I have CDs that I burned in the 90s that still work fine. I’m assuming the blu-rays I burn now will probably last as long, which is decades longer than I need them to.
Music CDs or data? Music CDs have built-in error correction, data CDs don’t. You can certainly extend the lifetime if they’re stored in the dark in a cool, dry place (UV light, heat, and humidity all damage the dye that gets burned to encode them) but they’re not reliable archival storage without error correction.
Music. I have some data CDs I burned in the mid 2000s, that I booted up a few years ago (Linux live CDs). I don’t have any data CDs from the 90s though. IIRC, ISO 9660 does have error correction.
Edit: I just looked it up. ISO 9660 doesn’t have error correction, but the underlying system, CD-ROM Mode 1, does have error correction.
I have CDs that I burned in the 90s that still work fine. I’m assuming the blu-rays I burn now will probably last as long, which is decades longer than I need them to.
I heard that the higher the data density on DVD and BR means the higher the failure rate. Though i have no real evidence of that myself.
Maybe one or two bits corrupted here or there will only cause some unnoticeable artefacts anyway.

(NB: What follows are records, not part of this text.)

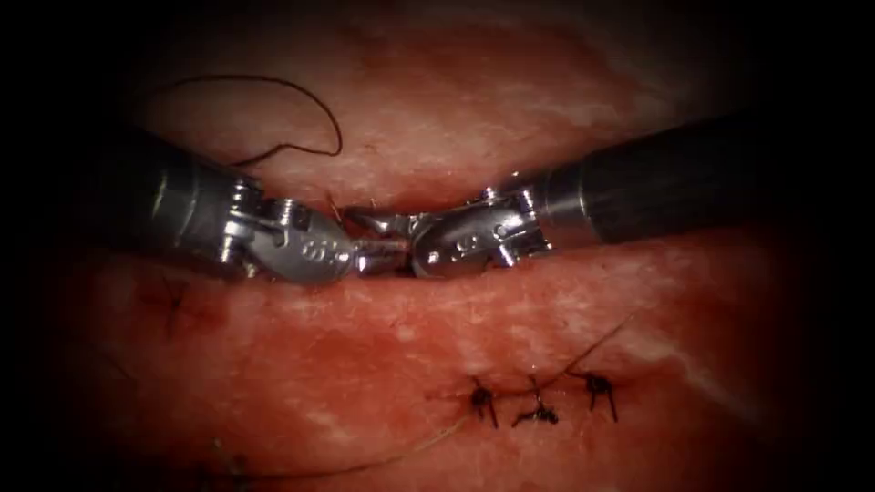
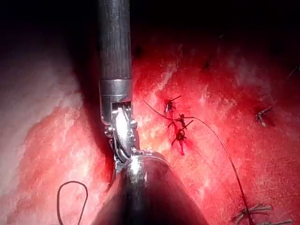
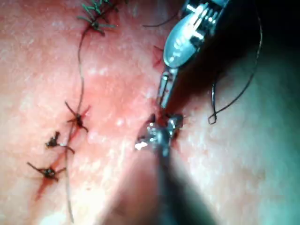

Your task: Wound Closure

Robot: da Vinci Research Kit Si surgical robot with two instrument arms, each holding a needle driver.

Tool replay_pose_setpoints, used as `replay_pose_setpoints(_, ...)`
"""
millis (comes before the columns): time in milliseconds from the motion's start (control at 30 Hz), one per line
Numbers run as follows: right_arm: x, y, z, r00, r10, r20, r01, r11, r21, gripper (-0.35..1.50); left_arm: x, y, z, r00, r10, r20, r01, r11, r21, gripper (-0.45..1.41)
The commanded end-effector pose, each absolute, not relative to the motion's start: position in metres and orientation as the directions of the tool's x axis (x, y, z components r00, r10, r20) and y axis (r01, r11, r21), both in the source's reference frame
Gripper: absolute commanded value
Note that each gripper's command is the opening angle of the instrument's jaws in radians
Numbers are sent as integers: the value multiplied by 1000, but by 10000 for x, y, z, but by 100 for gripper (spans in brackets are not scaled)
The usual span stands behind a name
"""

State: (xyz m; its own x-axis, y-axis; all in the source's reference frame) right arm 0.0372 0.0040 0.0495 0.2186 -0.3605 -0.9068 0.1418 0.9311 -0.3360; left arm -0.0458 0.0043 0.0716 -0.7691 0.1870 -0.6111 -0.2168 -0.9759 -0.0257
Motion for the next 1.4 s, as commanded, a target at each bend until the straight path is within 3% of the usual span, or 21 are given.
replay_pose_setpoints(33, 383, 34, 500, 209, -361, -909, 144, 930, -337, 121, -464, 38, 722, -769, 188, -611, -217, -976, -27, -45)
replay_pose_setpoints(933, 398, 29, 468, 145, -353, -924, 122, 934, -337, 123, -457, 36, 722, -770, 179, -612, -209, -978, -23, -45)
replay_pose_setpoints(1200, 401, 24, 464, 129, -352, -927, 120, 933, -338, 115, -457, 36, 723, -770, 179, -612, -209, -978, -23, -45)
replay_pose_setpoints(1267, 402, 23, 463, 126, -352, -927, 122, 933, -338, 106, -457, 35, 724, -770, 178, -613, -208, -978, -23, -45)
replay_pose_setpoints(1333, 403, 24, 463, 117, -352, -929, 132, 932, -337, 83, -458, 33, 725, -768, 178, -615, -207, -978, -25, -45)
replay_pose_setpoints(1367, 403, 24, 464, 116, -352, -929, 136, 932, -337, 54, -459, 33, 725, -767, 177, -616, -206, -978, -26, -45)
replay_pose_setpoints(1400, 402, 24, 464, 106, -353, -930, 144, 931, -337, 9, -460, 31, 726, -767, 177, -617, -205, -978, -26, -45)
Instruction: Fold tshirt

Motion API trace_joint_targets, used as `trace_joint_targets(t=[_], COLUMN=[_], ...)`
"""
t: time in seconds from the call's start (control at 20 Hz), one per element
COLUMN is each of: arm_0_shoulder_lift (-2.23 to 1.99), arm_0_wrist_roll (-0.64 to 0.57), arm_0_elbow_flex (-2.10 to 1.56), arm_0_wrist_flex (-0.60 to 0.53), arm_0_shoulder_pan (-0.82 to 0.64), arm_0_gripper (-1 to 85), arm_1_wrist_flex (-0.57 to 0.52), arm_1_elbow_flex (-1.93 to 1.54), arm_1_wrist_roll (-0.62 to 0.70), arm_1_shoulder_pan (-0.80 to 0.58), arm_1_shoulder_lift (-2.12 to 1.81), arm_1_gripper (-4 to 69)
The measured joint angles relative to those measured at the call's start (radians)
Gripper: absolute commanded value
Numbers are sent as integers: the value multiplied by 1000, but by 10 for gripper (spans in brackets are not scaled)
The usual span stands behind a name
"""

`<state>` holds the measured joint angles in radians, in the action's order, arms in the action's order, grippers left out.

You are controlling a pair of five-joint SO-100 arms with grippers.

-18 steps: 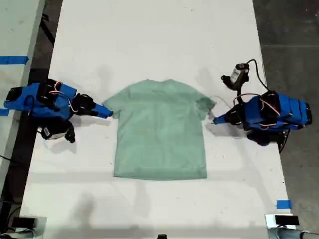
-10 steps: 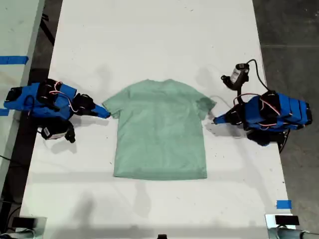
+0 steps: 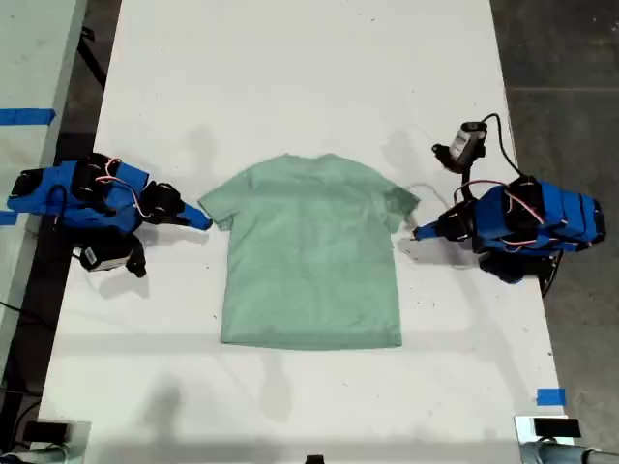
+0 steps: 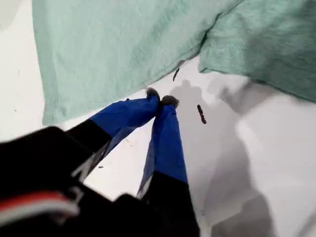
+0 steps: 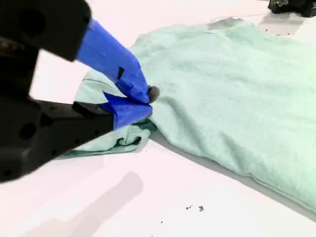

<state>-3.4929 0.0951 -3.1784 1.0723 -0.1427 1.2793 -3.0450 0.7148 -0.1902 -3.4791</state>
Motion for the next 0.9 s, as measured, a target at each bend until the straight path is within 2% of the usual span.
trace_joint_targets(t=[0.1,0.3,0.4,0.75,0.9], arm_0_shoulder_lift=[0,0,0,0,32], arm_0_wrist_roll=[0,0,0,28,28], arm_0_elbow_flex=[0,0,0,31,146], arm_0_wrist_flex=[0,0,0,-29,-21], arm_0_shoulder_pan=[2,2,2,-15,-34], arm_0_gripper=[1,1,1,1,1], arm_1_wrist_flex=[-6,-8,-8,-8,9], arm_1_elbow_flex=[2,2,-15,0,107], arm_1_wrist_roll=[-212,-439,-557,-511,-445], arm_1_shoulder_pan=[-8,-11,-11,-20,-60], arm_1_shoulder_lift=[0,0,0,0,8], arm_1_gripper=[33,61,-8,-7,-7])
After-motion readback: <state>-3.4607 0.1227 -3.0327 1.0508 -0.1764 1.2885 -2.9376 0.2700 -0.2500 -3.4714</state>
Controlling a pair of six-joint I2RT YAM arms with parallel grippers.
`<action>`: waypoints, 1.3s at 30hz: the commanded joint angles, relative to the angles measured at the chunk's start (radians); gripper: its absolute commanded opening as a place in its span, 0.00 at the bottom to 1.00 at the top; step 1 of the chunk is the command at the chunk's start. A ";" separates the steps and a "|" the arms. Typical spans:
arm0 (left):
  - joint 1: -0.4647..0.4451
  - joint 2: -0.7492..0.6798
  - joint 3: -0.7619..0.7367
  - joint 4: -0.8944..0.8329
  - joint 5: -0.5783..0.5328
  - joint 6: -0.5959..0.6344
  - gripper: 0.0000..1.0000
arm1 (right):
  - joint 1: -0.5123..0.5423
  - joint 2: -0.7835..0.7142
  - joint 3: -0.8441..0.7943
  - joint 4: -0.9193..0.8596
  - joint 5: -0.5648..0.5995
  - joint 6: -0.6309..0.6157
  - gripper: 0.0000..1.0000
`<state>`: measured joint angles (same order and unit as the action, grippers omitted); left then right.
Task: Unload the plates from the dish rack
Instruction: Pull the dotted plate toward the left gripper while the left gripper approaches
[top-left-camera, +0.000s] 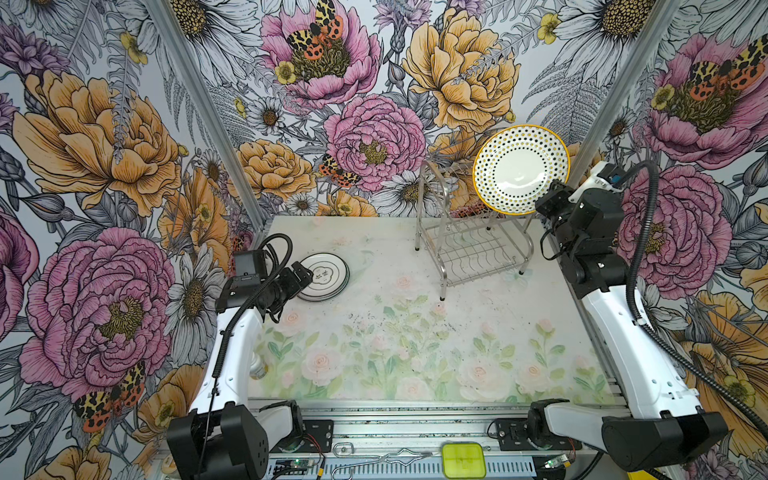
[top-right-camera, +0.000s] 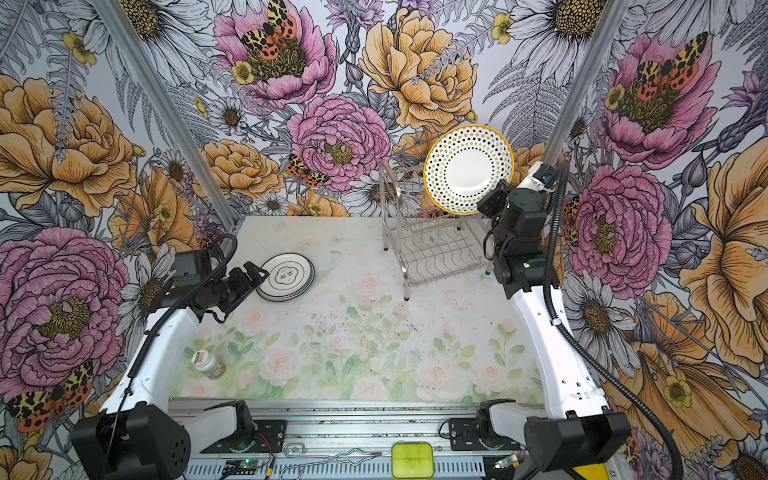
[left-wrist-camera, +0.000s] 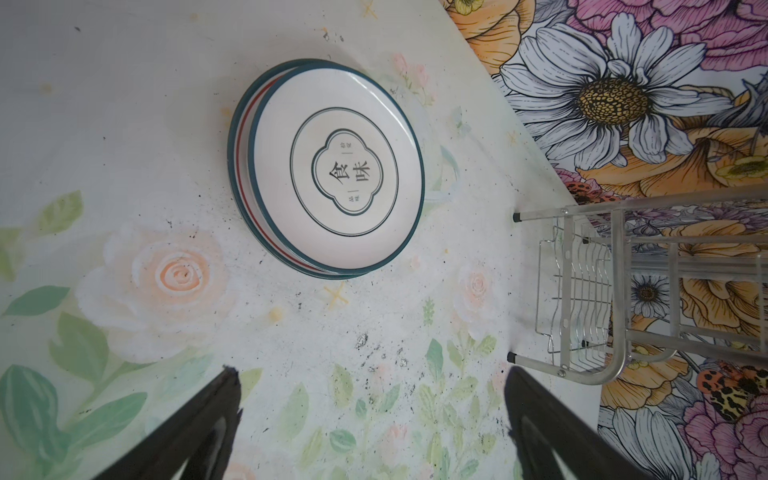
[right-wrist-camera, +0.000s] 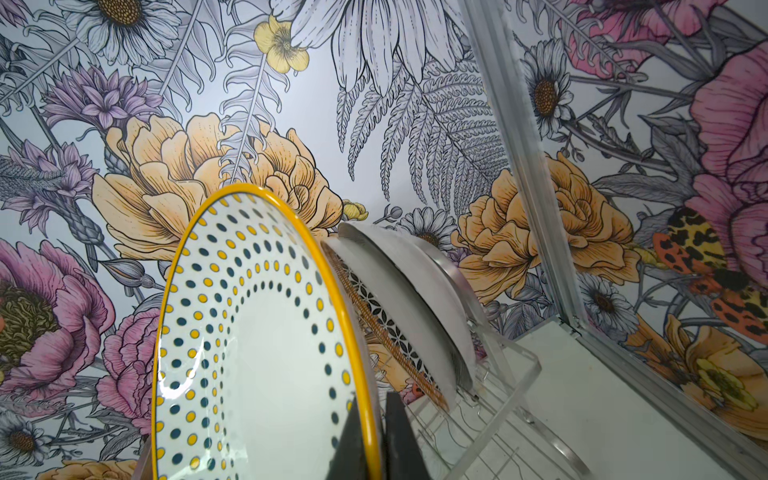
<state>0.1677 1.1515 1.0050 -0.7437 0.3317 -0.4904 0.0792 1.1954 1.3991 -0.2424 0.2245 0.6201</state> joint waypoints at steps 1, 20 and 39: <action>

Music CDs or data? Music CDs have built-in error correction, data CDs don’t. You can certainly extend the lifetime if they’re stored in the dark in a cool, dry place (UV light, heat, and humidity all damage the dye that gets burned to encode them) but they’re not reliable archival storage without error correction.
Data CDs actually use even more robust error correction since they use interleaving in addition to FEC since they don’t need to scan in “real time”
Music. I have some data CDs I burned in the mid 2000s, that I booted up a few years ago (Linux live CDs). I don’t have any data CDs from the 90s though. IIRC, ISO 9660 does have error correction.
Edit: I just looked it up. ISO 9660 doesn’t have error correction, but the underlying system, CD-ROM Mode 1, does have error correction.